Terkait pinjaman ke PT. SMI Persero, lanjut Rina, dalam proses pinjaman ini
pihaknya mengikuti semua aturan yang ada dalam Peraturan Pemerintah Republik Indonesia
Nomor 43 tahun 2020 tentang Perubahan Atas Peraturan Pemerintah Nomor 23 Tahun 2020
tentang Pelaksanaan Program Pemulihan Ekonomi Nasional Dalam Rangka Mendukung
Kebijakan Keuangan Negara Untuk Penanganan Pandemi Coronavirus DISease 2019 (Covid-
19) Dan/Atau Menghadapi Ancaman Yang Membahayakan Perekonomian Nasional
Dan/Atau Stabilitas Sistem Keuangan Serta Penyelamatan Ekonomi Nasional, dan Peraturan
Menteri Keuangan Republik Indonesia Nomor : 105/PMK.07/2020 Tentang Pengelolaan
Pinjaman Pemulihan Ekonomi Nasional Untuk Pemerintah Daerah, dan Perjanjian Kerjasama
antara Pemerintah Daerah Provinsi Banten dan PT. Sarana Multi Infrastruktur (Persero)

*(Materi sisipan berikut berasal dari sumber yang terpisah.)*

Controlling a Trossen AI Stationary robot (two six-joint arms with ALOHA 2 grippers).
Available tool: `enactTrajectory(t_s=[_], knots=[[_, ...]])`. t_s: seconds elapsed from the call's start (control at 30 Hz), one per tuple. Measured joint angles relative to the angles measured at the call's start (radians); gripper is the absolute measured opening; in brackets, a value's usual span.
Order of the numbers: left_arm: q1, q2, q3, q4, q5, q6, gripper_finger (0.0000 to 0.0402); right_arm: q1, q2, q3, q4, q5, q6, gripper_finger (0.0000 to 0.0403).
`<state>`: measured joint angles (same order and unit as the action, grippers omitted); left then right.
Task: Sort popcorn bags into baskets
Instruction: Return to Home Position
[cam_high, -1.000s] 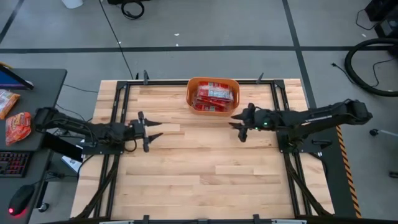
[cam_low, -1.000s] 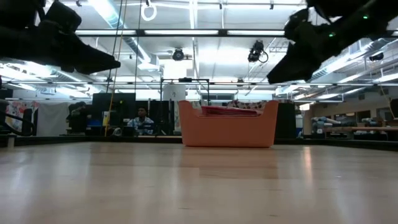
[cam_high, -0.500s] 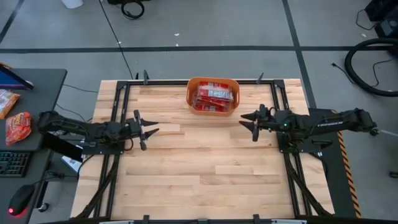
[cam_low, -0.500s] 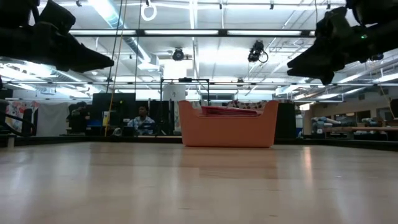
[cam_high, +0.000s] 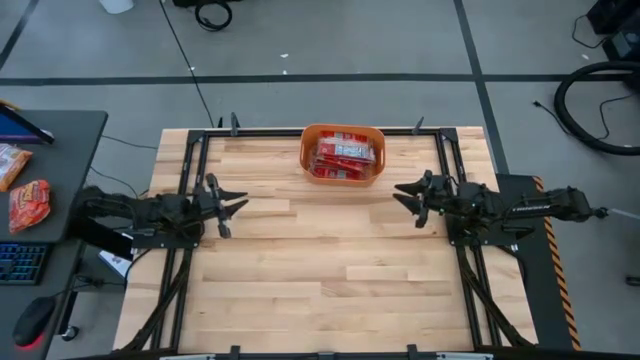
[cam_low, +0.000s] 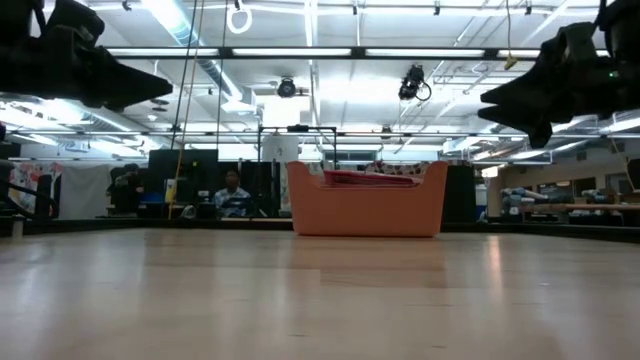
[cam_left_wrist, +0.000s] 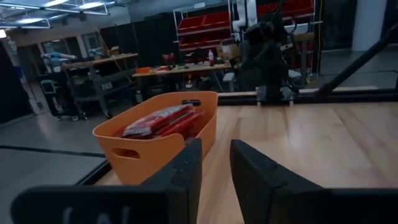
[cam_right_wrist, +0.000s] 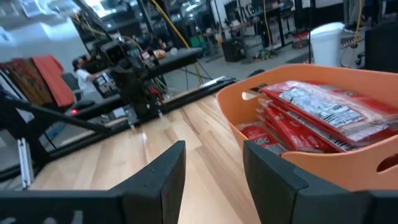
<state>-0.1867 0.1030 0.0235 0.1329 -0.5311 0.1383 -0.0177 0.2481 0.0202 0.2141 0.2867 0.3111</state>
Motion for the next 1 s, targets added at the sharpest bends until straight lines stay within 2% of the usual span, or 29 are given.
enactTrajectory(t_s=[0.2,0.47,0.67,0.73,0.9,1.0], knots=[[0.0,-0.104,0.0,-0.083,0.001,-0.001,0.0082,0.0,-0.109,-0.014,-0.012,-0.004,-0.028,0.0165],[0.0,-0.099,-0.013,-0.052,0.004,0.004,0.0082,0.0,-0.226,-0.014,-0.11,-0.031,-0.041,0.0164],[0.0,-0.099,-0.014,-0.051,0.041,-0.027,0.0082,0.0,-0.247,-0.014,-0.139,-0.043,-0.072,0.0164],[0.0,-0.099,-0.015,-0.053,0.078,-0.037,0.0082,0.0,-0.247,-0.014,-0.138,-0.051,-0.1,0.0164],[-0.001,-0.094,-0.016,-0.067,0.279,-0.021,0.0082,0.0,-0.247,-0.014,-0.148,-0.033,-0.163,0.0164],[-0.001,-0.092,-0.016,-0.072,0.342,0.025,0.0082,0.0,-0.246,-0.014,-0.142,-0.022,-0.194,0.0164]])
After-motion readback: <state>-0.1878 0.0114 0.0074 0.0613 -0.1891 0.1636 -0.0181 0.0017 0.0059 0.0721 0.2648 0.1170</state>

Nomor: 577/PKS.05-HUK/VIII/2020, Nomor: PERJ-094/SMI/0820 tanggal 3 Agustus 2020
tentang Pinjaman Pemulihan Ekonomi Nasional, yang sudah mencantumkan rencana
penggunaan pinjaman untuk tahun anggaran 2020 dan tahun anggaran 2021.

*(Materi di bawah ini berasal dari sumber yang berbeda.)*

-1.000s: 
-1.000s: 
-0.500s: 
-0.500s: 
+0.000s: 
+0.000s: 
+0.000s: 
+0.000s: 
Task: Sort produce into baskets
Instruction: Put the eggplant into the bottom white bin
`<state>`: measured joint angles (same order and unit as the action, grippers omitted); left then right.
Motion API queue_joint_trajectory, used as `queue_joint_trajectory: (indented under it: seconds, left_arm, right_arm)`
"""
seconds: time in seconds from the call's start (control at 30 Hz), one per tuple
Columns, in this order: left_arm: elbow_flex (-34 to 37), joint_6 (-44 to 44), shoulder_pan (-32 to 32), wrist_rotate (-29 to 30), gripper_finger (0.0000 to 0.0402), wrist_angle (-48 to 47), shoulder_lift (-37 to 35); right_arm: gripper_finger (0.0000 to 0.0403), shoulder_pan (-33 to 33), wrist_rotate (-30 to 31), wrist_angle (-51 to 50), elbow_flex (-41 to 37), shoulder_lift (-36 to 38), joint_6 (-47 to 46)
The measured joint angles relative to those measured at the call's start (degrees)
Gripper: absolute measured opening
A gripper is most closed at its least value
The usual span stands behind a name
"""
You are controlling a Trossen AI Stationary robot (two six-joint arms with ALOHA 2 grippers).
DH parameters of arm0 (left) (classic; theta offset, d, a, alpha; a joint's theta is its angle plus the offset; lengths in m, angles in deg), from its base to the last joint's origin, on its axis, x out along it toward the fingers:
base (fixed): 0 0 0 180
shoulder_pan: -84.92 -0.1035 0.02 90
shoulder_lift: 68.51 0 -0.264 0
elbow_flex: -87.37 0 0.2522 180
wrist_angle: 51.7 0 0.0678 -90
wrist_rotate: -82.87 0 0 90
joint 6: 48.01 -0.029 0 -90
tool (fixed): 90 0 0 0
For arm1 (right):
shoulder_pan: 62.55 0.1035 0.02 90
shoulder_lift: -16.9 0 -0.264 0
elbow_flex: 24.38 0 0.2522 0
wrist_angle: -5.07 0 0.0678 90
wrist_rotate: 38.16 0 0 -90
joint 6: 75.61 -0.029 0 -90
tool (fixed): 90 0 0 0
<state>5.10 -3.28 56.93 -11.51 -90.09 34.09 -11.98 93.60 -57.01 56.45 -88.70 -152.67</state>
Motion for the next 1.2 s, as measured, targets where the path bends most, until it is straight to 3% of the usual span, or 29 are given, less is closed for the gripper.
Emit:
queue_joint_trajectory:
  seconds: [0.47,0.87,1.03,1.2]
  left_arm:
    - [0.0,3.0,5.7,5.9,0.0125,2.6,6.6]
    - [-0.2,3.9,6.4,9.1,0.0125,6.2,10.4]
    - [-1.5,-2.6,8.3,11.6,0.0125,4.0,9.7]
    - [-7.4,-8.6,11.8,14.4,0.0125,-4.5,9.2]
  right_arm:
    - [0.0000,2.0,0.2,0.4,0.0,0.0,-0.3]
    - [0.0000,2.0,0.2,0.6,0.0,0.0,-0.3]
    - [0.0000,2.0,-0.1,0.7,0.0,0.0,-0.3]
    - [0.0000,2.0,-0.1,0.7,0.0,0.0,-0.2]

Sementara terkait dengan terbitnya PMK Nomor 179/PMK.07/2020 Tentang
Perubahan Atas Peraturan Menteri Keuangan Nomor 105/Pmk.07 /2020 Tentang Pengelolaan
Pinjaman Pemulihan Ekonomi Nasional Untuk Pemerintah Daerah diketahui setelah Perda
APBD TA 2021 ditetapkan. Pemprov Banten menggunakan fasilitas Pinjaman PEN Daerah
yang diberikan Pemerintah Pusat untuk pemulihan ekonomi di daerah melalui PT SMI.
Komposisi pinjaman tersebut, yakni Rp 856 miliar untuk Tahun 2020 dan Rp 4,1 triliun untuk
digunakan di Tahun 2021. Fasilitas pinjaman tersebut, berdasarkan Perjanjian Kerja Sama
Pinjaman Pemulihan Ekonomi Nasional (PEN) yang ditandatangani melalui video conference
oleh Edwin Syahruzad (Direktur Utama PT SMI) dan Wahidin Halim (Gubernur Banten)
serta dihadiri oleh Direktur Jenderal Perimbangan Keuangan Kementerian Keuangan RI,
Astera Primanto Bhakti, dan Direktur Jenderal Bina Keuangan Daerah Kementerian Dalam
Negeri RI, M. Ardian Noervianto pada tanggal 03 Agustus 2020 lalu. Pemerintah Provinsi
Banten merupakan pemerintah daerah ketiga, setelah DKI Jakarta dan Jawa Barat, yang
mendapat pinjaman program PEN Daerah yang disalurkan melalui PT SMI.
Dana pinjaman ini akan digunakan oleh Pemda Provinsi Banten untuk membiayai
pembangunan di bidang pendidikan (sarana dan prasarana sekolah umum & berkebutuhan
khusus), kesehatan (program peningkatan layanan pembangunan sarana kesehatan),
infrastruktur, ketahanan pangan dan infrastruktur sosial. Rina memastikan kembali bahwa
pinjaman daerah kepada PT. Sarana Multi Infrastruktur (SMI) Persero dari Program
Pemulihan Ekonomi Nasional (PEN) sudah sesuai dengan mekanisme dan aturan yang
berlaku. Seluruh administrasi dan program yang dicanangkan sangat dijaga agar bisa
memberikan manfaat optimal bagi pemulihan ekonomi daerah serta masyarakat. Pemprov
Banten telah mengajukan pinjaman ke PT. SMI Persero senilai Rp. 4,99 triliun.